§ WHAT IS NEEDED
Retype every entry exactly, character for character.

DATA PROVIDED START

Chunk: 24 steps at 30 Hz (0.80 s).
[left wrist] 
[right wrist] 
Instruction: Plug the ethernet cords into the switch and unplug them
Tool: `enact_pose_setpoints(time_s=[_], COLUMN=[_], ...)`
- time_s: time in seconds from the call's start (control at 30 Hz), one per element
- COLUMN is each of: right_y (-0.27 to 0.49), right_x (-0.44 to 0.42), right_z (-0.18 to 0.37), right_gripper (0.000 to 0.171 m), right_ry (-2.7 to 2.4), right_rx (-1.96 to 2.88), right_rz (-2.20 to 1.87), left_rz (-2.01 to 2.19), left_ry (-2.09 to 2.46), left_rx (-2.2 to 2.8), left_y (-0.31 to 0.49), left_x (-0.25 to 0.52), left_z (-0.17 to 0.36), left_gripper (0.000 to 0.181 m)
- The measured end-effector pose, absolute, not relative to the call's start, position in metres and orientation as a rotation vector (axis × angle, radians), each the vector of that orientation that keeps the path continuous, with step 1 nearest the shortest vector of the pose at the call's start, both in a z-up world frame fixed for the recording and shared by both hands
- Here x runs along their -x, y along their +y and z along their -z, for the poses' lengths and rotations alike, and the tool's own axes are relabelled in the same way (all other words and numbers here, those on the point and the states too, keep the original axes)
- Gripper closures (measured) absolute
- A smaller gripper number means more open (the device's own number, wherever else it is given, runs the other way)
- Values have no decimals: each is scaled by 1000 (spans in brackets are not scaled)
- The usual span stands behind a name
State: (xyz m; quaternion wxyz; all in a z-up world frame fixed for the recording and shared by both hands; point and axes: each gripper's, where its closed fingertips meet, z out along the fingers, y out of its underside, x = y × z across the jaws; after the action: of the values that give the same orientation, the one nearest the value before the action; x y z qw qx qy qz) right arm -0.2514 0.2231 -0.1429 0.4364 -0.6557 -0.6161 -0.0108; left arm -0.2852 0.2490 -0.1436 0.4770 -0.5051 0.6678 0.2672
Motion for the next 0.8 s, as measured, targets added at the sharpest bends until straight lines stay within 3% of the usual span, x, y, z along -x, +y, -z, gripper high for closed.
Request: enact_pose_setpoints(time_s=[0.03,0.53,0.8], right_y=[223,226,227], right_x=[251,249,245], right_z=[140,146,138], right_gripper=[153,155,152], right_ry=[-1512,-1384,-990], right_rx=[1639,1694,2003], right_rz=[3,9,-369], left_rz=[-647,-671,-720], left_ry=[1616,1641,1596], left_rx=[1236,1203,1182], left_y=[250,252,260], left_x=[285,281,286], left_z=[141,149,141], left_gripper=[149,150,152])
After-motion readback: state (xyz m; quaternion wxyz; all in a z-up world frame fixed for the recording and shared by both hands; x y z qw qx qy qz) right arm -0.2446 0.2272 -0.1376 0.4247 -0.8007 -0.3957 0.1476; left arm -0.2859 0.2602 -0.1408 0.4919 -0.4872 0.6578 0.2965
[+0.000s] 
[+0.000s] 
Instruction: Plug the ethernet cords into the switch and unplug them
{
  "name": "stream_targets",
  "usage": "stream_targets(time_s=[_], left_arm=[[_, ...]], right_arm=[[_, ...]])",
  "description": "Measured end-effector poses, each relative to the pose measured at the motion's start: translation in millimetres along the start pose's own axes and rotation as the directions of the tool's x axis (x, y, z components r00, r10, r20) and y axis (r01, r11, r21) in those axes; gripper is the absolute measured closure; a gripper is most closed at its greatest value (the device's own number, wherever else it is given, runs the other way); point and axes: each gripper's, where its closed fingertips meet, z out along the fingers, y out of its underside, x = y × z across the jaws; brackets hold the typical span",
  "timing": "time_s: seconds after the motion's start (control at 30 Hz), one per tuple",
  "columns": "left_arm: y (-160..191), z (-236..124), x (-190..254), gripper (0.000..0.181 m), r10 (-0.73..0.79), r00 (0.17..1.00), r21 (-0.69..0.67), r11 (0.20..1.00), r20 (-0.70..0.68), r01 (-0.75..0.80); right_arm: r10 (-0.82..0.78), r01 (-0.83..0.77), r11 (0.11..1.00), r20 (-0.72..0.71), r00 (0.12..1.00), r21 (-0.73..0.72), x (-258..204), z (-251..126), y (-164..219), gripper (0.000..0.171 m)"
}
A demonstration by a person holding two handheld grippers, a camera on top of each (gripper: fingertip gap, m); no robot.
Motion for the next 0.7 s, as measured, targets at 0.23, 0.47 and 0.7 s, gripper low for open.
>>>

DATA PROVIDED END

§ RESPONSE TO THIS EXERCISE
Chunk: 24 steps at 30 Hz (0.80 s).
[left wrist] 
[right wrist] 
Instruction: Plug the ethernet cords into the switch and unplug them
Tool: `enact_pose_setpoints(time_s=[_], COLUMN=[_], ...)`
- time_s: time in seconds from the call's start (control at 30 Hz), one per element
- COLUMN is each of: right_y (-0.27 to 0.49), right_x (-0.44 to 0.42), right_z (-0.18 to 0.37), right_gripper (0.000 to 0.171 m), right_ry (-2.7 to 2.4), right_rx (-1.96 to 2.88), right_rz (-2.20 to 1.87), left_rz (-2.01 to 2.19), left_ry (-2.09 to 2.46), left_rx (-2.2 to 2.8), left_y (-0.31 to 0.49), left_x (-0.25 to 0.52), left_z (-0.17 to 0.36), left_gripper (0.000 to 0.181 m)
- The measured end-effector pose, absolute, not relative to the call's start, position in metres and orientation as a rotation vector (axis × angle, radians), each the vector of that orientation that keeps the path continuous, with step 1 nearest the shortest vector of the pose at the call's start, both in a z-up world frame fixed for the recording and shared by both hands
- Here x runs along their -x, y along their +y and z along their -z, for the poses' lengths and rotations alike, and the tool's own axes are relabelled in the same way (all other words and numbers here, those on the point and the states too, keep the original axes)
- Gripper closures (measured) absolute
- A smaller gripper number means more open (the device's own number, wherever else it is given, runs the other way)
- Values have no decimals: each is scaled by 1000 (spans in brackets are not scaled)
- The usual span stands behind a name
State: (xyz m; quaternion wxyz; all in a z-up world frame fixed for the recording and shared by both hands; point and axes: each gripper's, where its closed fingertips meet, z out along the fingers, y out of its underside, x = y × z across the jaws; after the action: of the values that give the same orientation, the one nearest the value before the action; x y z qw qx qy qz) right arm -0.2514 0.2231 -0.1429 0.4364 -0.6557 -0.6161 -0.0108; left arm -0.2852 0.2490 -0.1436 0.4770 -0.5051 0.6678 0.2672
Motion for the next 0.8 s, as measured, targets added at the sharpest bends until straight lines stay within 3% of the usual span, x, y, z along -x, +y, -z, gripper high for closed.
Request: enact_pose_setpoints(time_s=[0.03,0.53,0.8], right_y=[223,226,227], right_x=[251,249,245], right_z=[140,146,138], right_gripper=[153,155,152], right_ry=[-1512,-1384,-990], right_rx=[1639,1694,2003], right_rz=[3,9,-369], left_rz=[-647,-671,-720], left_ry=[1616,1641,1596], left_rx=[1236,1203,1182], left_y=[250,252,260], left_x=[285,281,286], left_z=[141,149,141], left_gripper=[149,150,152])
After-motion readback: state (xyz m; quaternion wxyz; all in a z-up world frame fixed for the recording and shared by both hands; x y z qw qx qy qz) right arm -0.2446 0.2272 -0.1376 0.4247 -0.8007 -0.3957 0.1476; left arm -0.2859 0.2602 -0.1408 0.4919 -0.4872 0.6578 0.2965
[+0.000s] 
[+0.000s] 
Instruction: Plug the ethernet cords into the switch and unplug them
{
  "name": "stream_targets",
  "usage": "stream_targets(time_s=[_], left_arm=[[_, ...]], right_arm=[[_, ...]])",
  "description": "Measured end-effector poses, each relative to the pose measured at the motion's start: translation in millimetres along the start pose's own axes and rotation as the directions of the tool's x axis (x, y, z components r00, r10, r20) and y axis (r01, r11, r21) in those axes; gripper is the absolute measured closure; a gripper is most closed at its greatest value (the device's own number, wherever else it is given, runs the other way); point and axes: each gripper's, where its closed fingertips meet, z out along the fingers, y out of its underside, x = y × z across the jaws; brackets hold the typical span",
  "timing": "time_s: seconds after the motion's start (control at 30 Hz), one per tuple",
  "columns": "left_arm: y (-160..191), z (-236..124), x (-190..254), gripper (0.000..0.181 m), r10 (-0.73..0.79), r00 (0.17..1.00), r21 (-0.69..0.67), r11 (0.20..1.00), r20 (-0.70..0.68), r01 (-0.75..0.80); right_arm: r10 (-0.82..0.78), r01 (-0.83..0.77), r11 (0.11..1.00), r20 (-0.72..0.71), r00 (0.12..1.00), r21 (-0.73..0.72), x (-258..204), z (-251..126), y (-164..219), gripper (0.000..0.171 m)"
}
A demonstration by a person holding two handheld grippers, a camera on top of each (gripper: fingertip gap, m); no robot.
Motion for the next 0.7 s, as measured, targets at 0.23, 0.47 and 0.7 s, gripper low for open.
>>>

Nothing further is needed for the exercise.